Ever since it surfaced in 1957, the Vinland Map has been controversial. Some experts purport that it was drawn in the 15th century and that it chronicles the Vikings' travels to the New World, prior to Christopher Columbus's 1492 journey. Others argue that it is instead the work of a 20th-century counterfeiter. Now the results of two new studies are adding further fuel to the debate. A report published today in the journal Analytical Chemistry concludes that the map's ink has modern roots; researchers writing in the August issue of the journal Radiocarbon, on the other hand, say that the parchment dates back to 1434.

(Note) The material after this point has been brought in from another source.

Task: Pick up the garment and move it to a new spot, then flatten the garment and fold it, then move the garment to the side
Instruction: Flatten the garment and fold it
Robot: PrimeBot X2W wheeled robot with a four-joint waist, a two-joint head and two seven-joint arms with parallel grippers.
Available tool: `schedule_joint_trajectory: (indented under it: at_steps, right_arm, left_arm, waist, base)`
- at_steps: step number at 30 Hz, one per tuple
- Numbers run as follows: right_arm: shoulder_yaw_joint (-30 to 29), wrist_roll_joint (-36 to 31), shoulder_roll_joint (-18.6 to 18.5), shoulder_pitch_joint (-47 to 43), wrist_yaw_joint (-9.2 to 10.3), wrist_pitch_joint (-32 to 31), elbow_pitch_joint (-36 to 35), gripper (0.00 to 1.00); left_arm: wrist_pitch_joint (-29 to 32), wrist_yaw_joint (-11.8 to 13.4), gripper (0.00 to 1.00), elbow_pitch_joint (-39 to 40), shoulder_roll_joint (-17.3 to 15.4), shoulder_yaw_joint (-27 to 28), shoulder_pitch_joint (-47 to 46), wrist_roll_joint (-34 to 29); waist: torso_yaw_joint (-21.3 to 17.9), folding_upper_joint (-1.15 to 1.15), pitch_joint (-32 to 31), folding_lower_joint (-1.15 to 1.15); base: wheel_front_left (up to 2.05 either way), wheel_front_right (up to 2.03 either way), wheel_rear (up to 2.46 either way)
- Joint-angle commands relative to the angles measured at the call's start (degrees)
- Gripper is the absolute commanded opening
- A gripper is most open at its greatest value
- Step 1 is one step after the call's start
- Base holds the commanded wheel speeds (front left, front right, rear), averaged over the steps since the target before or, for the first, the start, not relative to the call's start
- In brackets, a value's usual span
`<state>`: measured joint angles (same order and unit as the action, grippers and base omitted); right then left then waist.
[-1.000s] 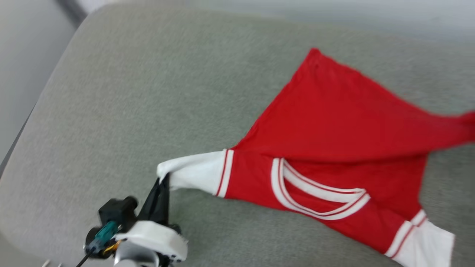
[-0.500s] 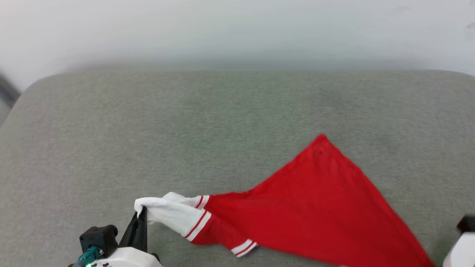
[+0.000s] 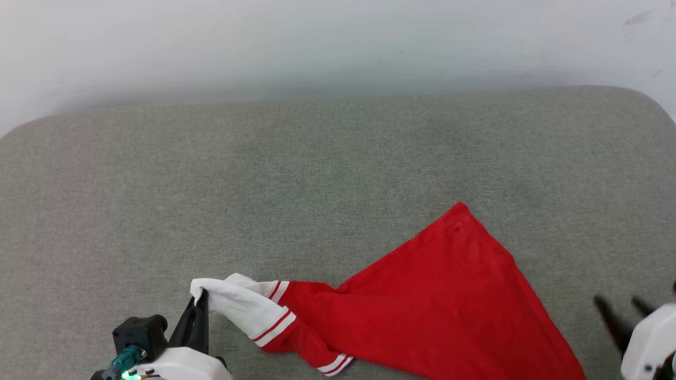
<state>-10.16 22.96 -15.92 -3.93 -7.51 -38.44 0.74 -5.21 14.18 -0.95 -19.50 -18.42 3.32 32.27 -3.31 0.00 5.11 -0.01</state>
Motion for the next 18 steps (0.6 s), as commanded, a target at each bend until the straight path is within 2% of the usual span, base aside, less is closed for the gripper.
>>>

Katherine L. Brown and Robin J. H. Clark of University College London used a technique known as Raman microphone spectroscopy to examine the ink on the map. The drawing contains both yellowish lines that adhere strongly to the parchment and overlaid black lines that have begun to flake off. The researchers detected anatase, a rare form of titanium dioxide, solely in the yellow lines. Because anatase could not be synthesized until the 1920s, detection of the compound has sparked forgery accusations in the past. Brown and Clark also found that the black ink contains carbon, which would not produce the telltale yellow lines that mark medieval inks made of iron gallotannate. As a result, the scientists suggest that a forger actually applied the two components separately on the parchment to give the appearance of antiquity. According to Clark, "the Raman results provide the first definitive proof that the map itself was drawn after 1923."

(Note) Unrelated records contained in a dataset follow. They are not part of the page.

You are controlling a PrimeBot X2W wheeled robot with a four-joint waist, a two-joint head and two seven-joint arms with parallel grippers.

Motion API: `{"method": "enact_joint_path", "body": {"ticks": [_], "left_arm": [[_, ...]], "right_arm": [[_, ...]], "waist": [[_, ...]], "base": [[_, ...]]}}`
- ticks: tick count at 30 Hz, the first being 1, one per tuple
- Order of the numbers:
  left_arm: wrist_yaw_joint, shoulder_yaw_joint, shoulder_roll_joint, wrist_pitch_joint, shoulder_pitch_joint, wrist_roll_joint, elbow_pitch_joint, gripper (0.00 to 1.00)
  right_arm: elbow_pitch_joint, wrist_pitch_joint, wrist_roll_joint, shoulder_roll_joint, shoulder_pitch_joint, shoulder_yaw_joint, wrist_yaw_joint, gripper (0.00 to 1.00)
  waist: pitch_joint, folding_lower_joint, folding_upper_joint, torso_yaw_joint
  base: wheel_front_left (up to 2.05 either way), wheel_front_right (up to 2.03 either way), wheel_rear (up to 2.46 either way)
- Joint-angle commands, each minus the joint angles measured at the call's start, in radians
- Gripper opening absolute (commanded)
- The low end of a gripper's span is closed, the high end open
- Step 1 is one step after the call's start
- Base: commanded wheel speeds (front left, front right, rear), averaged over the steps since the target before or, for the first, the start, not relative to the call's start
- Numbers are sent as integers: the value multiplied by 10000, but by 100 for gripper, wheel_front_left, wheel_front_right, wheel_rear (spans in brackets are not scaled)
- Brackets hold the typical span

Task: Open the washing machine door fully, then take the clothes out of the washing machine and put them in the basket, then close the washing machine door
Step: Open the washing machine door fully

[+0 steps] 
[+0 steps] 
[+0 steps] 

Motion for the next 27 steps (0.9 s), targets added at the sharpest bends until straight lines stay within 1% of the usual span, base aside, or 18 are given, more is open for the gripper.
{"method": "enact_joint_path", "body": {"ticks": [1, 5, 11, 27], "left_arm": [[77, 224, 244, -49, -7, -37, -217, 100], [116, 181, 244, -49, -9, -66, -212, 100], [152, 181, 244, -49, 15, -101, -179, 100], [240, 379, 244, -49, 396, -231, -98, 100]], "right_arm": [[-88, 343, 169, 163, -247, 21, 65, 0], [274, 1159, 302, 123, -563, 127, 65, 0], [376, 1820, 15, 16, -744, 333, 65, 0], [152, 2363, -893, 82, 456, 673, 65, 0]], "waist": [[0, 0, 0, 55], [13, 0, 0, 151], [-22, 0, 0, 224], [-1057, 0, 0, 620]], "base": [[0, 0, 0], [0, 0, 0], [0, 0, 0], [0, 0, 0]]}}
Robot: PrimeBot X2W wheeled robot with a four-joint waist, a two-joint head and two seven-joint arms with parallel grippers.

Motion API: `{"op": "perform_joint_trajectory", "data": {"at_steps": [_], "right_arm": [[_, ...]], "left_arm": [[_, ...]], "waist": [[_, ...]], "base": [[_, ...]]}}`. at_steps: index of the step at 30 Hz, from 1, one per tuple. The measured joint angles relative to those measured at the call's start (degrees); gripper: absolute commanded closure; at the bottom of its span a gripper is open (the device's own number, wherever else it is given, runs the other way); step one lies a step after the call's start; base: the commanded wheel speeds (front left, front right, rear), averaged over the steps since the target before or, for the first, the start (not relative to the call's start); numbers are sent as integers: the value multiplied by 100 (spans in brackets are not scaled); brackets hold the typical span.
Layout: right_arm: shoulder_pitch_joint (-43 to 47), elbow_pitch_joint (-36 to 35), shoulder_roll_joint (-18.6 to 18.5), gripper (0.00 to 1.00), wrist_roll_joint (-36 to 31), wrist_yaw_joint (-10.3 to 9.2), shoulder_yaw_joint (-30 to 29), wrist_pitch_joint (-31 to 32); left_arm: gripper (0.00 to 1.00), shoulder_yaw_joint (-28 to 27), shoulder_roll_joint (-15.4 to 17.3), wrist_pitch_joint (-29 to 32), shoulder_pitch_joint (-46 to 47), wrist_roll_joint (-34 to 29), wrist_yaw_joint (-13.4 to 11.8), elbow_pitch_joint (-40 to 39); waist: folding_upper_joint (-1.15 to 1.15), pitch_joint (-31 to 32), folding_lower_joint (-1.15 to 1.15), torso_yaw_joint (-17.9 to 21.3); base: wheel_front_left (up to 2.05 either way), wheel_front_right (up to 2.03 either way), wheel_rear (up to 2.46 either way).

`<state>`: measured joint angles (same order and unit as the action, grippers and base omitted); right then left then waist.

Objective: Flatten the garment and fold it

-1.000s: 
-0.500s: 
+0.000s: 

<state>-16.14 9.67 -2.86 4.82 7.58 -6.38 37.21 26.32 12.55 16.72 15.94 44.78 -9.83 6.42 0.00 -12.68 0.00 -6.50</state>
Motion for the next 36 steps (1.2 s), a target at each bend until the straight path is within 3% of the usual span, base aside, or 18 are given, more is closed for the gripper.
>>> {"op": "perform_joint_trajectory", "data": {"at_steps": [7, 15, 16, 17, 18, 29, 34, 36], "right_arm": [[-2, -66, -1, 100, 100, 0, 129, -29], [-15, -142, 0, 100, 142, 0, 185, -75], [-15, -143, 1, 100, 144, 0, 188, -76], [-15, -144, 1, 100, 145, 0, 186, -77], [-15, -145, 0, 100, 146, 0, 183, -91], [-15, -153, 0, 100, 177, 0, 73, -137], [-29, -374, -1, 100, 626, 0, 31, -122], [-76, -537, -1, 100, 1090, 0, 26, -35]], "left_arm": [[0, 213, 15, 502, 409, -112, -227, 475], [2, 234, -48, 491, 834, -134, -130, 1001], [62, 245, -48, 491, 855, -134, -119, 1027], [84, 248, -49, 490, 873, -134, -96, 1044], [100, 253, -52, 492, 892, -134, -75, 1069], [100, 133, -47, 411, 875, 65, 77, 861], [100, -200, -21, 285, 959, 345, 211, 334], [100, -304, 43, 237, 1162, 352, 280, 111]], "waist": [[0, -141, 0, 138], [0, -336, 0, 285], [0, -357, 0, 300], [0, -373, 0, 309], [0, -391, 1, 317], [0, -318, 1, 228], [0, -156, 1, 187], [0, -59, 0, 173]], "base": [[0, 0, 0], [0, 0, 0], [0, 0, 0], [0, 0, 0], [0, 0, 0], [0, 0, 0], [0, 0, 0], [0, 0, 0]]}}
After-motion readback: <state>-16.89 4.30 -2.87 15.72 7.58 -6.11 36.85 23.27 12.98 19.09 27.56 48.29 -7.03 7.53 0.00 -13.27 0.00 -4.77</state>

Analysis of the parchment, however, conducted by Douglas J. Donahue of the University of Arizona, Jacqueline Olin of the Smithsonian Center for Materials Research and Education and Garman Harbottle of Brookhaven National Laboratory led to a different conclusion. In 1995, Yale University, which owns the map, permitted the team to cut a three-inch-long strip off the lower right-hand corner of the map. Using carbon-dating techniques, which measure the relative amounts of different isotopes of carbon, the researchers determined that the parchment dates to between AD 1411 and AD 1468. "While the date itself cannot prove that the map is authentic," Olin notes, "it is an important piece of new evidence that must be considered by those who argue that the map is a forgery and without cartographic merit." Carbon testing of the ink itself was not possible because the required amount of sample was prohibitively large.

If the map is indeed genuine, its value is estimated to be almost $20 million. Whatever its origin, it is an impressive piece of handiwork. "If it is, in fact, a forgery," Harbottle says, "then the forger was surely one of the most skillful criminals ever to pursue that line of work."